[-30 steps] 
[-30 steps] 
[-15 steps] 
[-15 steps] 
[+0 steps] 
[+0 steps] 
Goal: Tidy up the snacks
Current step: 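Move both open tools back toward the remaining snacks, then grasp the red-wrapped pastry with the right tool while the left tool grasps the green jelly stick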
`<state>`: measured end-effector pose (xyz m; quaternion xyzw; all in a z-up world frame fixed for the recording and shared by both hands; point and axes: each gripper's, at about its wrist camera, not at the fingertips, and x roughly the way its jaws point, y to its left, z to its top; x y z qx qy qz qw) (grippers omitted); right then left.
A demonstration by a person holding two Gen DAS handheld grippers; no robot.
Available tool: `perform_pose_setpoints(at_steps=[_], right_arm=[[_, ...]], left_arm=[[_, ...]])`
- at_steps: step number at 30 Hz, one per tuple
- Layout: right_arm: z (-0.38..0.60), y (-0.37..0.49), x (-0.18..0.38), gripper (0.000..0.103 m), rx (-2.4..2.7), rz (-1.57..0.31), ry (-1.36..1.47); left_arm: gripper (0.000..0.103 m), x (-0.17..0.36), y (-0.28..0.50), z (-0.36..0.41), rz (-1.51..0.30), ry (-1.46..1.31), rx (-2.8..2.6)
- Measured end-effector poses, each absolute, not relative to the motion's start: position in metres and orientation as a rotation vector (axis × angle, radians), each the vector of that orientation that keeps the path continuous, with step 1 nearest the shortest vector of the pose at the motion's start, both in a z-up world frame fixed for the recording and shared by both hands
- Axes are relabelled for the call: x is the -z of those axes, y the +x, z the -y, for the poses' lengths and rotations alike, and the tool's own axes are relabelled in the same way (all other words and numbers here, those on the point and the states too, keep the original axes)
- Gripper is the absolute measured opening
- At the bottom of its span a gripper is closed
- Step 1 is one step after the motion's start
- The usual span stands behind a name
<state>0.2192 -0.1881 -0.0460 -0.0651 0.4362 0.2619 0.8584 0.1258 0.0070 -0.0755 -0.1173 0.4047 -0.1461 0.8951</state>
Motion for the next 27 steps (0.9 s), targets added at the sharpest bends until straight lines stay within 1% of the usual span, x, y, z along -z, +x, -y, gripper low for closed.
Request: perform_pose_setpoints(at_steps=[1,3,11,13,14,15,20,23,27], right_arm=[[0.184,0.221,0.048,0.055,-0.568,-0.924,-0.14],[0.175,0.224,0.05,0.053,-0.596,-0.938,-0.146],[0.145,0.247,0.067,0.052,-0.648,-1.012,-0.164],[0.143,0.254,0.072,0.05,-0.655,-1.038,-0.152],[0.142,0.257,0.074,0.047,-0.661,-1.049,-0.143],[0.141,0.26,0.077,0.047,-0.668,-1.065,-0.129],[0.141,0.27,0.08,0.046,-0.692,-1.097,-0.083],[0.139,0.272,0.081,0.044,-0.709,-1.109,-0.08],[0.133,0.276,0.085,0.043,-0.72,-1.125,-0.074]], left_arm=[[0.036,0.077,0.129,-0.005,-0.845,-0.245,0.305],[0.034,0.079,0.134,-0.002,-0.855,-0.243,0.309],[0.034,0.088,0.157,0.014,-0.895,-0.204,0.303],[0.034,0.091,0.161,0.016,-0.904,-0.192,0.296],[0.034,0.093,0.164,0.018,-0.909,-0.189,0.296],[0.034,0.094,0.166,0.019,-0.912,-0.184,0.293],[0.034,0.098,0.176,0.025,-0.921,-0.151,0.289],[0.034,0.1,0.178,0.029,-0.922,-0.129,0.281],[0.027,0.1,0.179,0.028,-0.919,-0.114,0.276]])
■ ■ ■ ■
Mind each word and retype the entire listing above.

[-30 steps] 
[-30 steps] 
[-15 steps] 
[-15 steps] 
[+0 steps] 
[+0 steps] 
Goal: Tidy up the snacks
Current step: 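Move both open tools back toward the remaining snacks, then grasp the red-wrapped pastry with the right tool while the left tool grasps the green jelly stick
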`<state>`: measured end-effector pose (xyz m; quaternion xyzw; all in a z-up world frame fixed for the recording and shared by both hands; point and axes: each gripper's, at about its wrist camera, not at the fingertips, and x roughly the way its jaws point, y to its left, z to its top; x y z qx qy qz qw) (grippers omitted); right then left.
A demonstration by a person holding two Gen DAS handheld grippers; no robot.
Available tool: `perform_pose_setpoints(at_steps=[_], right_arm=[[_, ...]], left_arm=[[_, ...]])`
- at_steps: step number at 30 Hz, one per tuple
- Layout: right_arm: z (-0.38..0.60), y (-0.37..0.49), x (-0.18..0.38), gripper (0.000..0.103 m), rx (-2.4..2.7), rz (-1.57..0.31), ry (-1.36..1.47); left_arm: gripper (0.000..0.103 m), x (-0.17..0.36), y (-0.28..0.50), z (-0.36..0.41), rz (-1.51..0.30), ry (-1.46..1.31), rx (-2.8..2.6)
- Measured end-effector poses, each absolute, not relative to the motion's start: position in metres and orientation as a rotation vector (axis × angle, radians), each the vector of that orientation that keeps the path continuous, with step 1 nearest the shortest vector of the pose at the motion's start, both in a z-up world frame fixed for the recording and shared by both hands
- Axes are relabelled for the call: x is the -z of those axes, y the +x, z the -y, for the poses' lengths and rotations alike, and the tool's own axes are relabelled in the same way (all other words and numbers here, those on the point and the states too, keep the original axes)
- Gripper is the absolute measured opening
- At the bottom of its span a gripper is closed
- Step 1 is one step after the motion's start
- The usual span stands behind a name
<state>0.2192 -0.1881 -0.0460 -0.0651 0.4362 0.2619 0.8584 0.1258 0.0070 -0.0755 -0.1173 0.4047 -0.1461 0.8951</state>
Motion for the next 27 steps (0.9 s), targets added at the sharpest bends until straight lines stay within 1% of the usual span, x, y, z along -z, +x, -y, gripper low for closed.
Request: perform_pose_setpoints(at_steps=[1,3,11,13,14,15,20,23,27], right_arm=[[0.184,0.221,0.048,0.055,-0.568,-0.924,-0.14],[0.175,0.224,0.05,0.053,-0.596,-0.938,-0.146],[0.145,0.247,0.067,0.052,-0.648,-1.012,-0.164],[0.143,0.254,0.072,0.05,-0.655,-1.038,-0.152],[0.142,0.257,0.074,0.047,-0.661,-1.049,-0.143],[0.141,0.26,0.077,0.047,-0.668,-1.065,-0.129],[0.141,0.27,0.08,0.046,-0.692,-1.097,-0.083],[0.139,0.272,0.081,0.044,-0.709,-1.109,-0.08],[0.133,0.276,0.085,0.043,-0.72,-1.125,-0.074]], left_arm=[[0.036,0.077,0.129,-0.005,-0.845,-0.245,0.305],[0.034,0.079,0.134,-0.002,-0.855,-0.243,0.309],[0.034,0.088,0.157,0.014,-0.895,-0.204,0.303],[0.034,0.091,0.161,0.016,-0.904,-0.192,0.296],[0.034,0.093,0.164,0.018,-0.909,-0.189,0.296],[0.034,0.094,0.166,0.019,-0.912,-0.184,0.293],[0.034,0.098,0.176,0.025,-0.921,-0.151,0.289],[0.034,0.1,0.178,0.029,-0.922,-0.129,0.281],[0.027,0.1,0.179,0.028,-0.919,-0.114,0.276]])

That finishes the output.